Next, a method for partially destroying a concrete structure, for example, using the above discharge impact destruction apparatus will be described.
First, the generation mechanism of the discharge impact force will be described by paying attention to the discharge breaking device 1 itself.

  Before the discharge, as shown in FIG. 4A, the metal thin wire 15 connected to the device-side electric wiring 14 is fixed to the bottom wall portion 11a of the box-shaped body 11 via the fixing member 20, and the plate After the body 13 is inserted into the space chamber 11c and supported by the annular step portion 11e, and the lid body 12 is locked to the box body 11 via bolts 18 and nuts 19, the box body 11 is placed in place. The space chamber 11c is filled with nitromethane 16 from the filling port 11f formed in the above. Of course, a sealing agent (for example, silicon grease or the like is used) 41 is disposed at the contact portion between the lid body 12 and the box-like body 11 so as to be in a sealed state. It is blocked by. The mounting hole of the bolt 18 and the threaded portion of the plug 21 are filled with the same sealing agent as described above.

  In this state, when predetermined electric energy is supplied to the fine metal wire 15 at once by the power supply device 17, the fine metal wire 15 is melted and vaporized as shown in FIGS. Detonate nitromethane 16 with When the nitromethane 16 is detonated, the portion in the vicinity of the fine metal wire 15 explodes. Subsequently, the remaining portion around the debris is chained to the lid 12 side and in the radial direction due to the already detonated impact force. As a result, the explosive power increases. Due to this explosive force, the lid 12 and the plate-like body 13 jump out.

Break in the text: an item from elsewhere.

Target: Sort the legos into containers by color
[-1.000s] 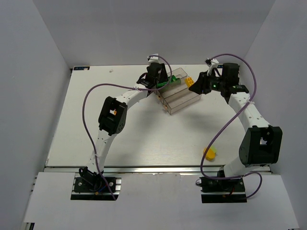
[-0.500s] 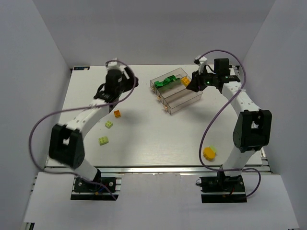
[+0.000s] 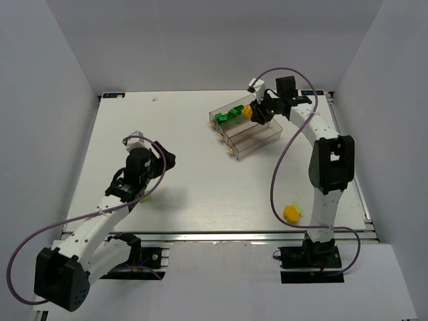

  Actually, the lid 12 first jumps out, and then the plate-like body 13 jumps out with a slight delay. That is, although the plate-like body 13 and the cover body 12 receive the impact caused by the explosion of the nitromethane 16 and the pressure increase in the space chamber 11c, the bolt 18 cannot withstand this force (explosive power of a semi-complete explosion level). In this case, the lid 12 jumps out and the plate-like body 13 is deformed to close the gap with the inner peripheral surface of the space chamber 11c, so that the jump-out of the plate-like body 13 is slightly delayed. In 11c, the sealed state is maintained, and the explosion reaction time is lengthened accordingly. Therefore, the power of the explosion is increased, and as shown in FIG. Acting on the plate 13, the plate-like body 13 receives further force and jumps out at a higher speed. Of course, if the explosion reaction time becomes longer, the power of the explosive force increases and a larger explosive force acts on the lid 12. In other words, the kinetic energy of the plate-like body 13 increases and the destructive force increases. Naturally, since the reaction efficiency of nitromethane 16 is improved, it is economical.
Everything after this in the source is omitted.